Mais ces naturalisations doivent être circonscrites : il faut les borner aux plantes dans lesquelles l’homme et les animaux peuvent trouver une nourriture salutaire : il faut les distinguer de celles qu’on propose tous les jours, sans trop faire attention aux conséquences fâcheuses qui pourroient en être la suite. Quand bien même les tentatives essayées jusqu’à présent, pour acclimater parmi nous la canne à sucre, le coton et l’indigo, auroient obtenu quelques succès, il seroit peut-être d’une sage politique d’y renoncer. Ne faut-il pas se ménager des moyens d’échange contre les produits de notre sol et de notre industrie ?

D’après les renseignemens que nous nous sommes procurés de toutes parts, il est plus que probable que la batate prospéreroit dans plusieurs de nos départemens, et que peut-être on parviendroit à la rendre moins délicate pour le froid, en choisissant des abris, en préférant d’abord pour la plantation celle qui est déjà acclimatée dans le royaume de Valence, parce que la température de ce lieu est moins différente de la nôtre.
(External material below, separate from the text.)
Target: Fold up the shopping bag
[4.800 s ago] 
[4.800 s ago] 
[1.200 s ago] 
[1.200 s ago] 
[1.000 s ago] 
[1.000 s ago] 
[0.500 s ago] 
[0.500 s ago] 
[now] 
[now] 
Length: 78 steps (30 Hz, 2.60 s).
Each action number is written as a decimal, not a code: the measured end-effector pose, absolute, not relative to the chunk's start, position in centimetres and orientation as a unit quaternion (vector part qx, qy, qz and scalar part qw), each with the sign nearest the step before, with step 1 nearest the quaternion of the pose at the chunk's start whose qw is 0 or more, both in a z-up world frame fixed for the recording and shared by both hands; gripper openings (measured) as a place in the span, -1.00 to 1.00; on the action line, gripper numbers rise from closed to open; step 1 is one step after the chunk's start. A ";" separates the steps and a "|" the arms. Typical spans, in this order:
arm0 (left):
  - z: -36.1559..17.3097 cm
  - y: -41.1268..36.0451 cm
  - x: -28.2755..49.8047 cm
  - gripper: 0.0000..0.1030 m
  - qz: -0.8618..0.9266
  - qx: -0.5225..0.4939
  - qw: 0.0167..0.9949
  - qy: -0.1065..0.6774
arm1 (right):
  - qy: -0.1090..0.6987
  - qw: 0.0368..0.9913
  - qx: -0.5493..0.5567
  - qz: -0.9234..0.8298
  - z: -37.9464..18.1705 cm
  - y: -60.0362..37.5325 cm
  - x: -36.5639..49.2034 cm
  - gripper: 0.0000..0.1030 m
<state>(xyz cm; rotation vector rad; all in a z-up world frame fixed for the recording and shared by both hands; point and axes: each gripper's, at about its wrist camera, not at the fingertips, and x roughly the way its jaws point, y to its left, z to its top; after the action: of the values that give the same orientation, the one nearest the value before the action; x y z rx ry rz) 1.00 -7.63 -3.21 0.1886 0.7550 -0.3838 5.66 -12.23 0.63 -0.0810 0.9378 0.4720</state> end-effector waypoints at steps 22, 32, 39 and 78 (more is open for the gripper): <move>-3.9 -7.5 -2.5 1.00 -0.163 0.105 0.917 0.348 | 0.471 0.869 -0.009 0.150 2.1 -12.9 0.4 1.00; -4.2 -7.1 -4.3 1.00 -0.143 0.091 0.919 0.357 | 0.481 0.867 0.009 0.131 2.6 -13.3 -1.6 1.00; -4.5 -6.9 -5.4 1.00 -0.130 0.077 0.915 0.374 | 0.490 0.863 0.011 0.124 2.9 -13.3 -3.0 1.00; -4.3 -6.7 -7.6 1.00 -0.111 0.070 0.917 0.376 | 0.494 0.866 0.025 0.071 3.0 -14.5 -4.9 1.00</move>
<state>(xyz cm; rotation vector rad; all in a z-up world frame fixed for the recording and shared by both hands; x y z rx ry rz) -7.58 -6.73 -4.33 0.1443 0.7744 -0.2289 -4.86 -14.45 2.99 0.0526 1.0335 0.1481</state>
Nous pensons donc que des détails plus étendus que ceux que n’a pu donner Rozier, il y a vingt ans, relativement à la culture et aux usages d’une plante sur le point d’être naturalisée dans les cantons les plus méridionaux de l’Europe, ne pourront pas être sans utilité, d’autant mieux que je lis, dans le quinzième cahier des Annales du Muséum d’Histoire naturelle, l’extrait d’une lettre adressée à M. Thouin par M. Lormerie, correspondant du Gouvernement pour l’agriculture, Philadelphie, dans les États-Unis d’Amérique, qui lui envoie une boîte remplie de tubercules de batates petites, mais sucrées et d’une excellente qualité ; il ajoute qu’il lui a été impossible d’obtenir des graines de cette plante, parce que rarement elle en produit dans ce climat ; que l’on commence à en manger dans ces contrées vers les premiers jours de thermidor, et que l’on en fait des chargemens de bateaux pour différens pays. L’administration du Muséum s’est empressée de remettre ces tubercules à des agriculteurs zélés des départemens de la Drôme, de l’Hérault, des Deux-Nèthes et de l’Escaut, pour les multiplier et les répandre dans les environs ; et on saura bientôt ce qu’on peut attendre de cet essai, par les observations qu’on aura recueillies sur la culture des batates dans trois climats différens.

Variétés de la batate. Elles diffèrent entr’elles par la forme, le volume, la couleur et le goût des tubercules, par la figure des feuilles, dont les contours sont plus ou moins arrondis et sinués profondément. La couleur des fleurs offre aussi des nuances ; les unes sont blanches, les autres violettes, les autres brunes. Il y a des batates hâtives et des batates tardives. Les premières viennent en maturité au bout de six semaines dans l’Amérique méridionale ; les secondes, au contraire, demandent quatre mois environ pour parcourir toutes les périodes de leur végétation.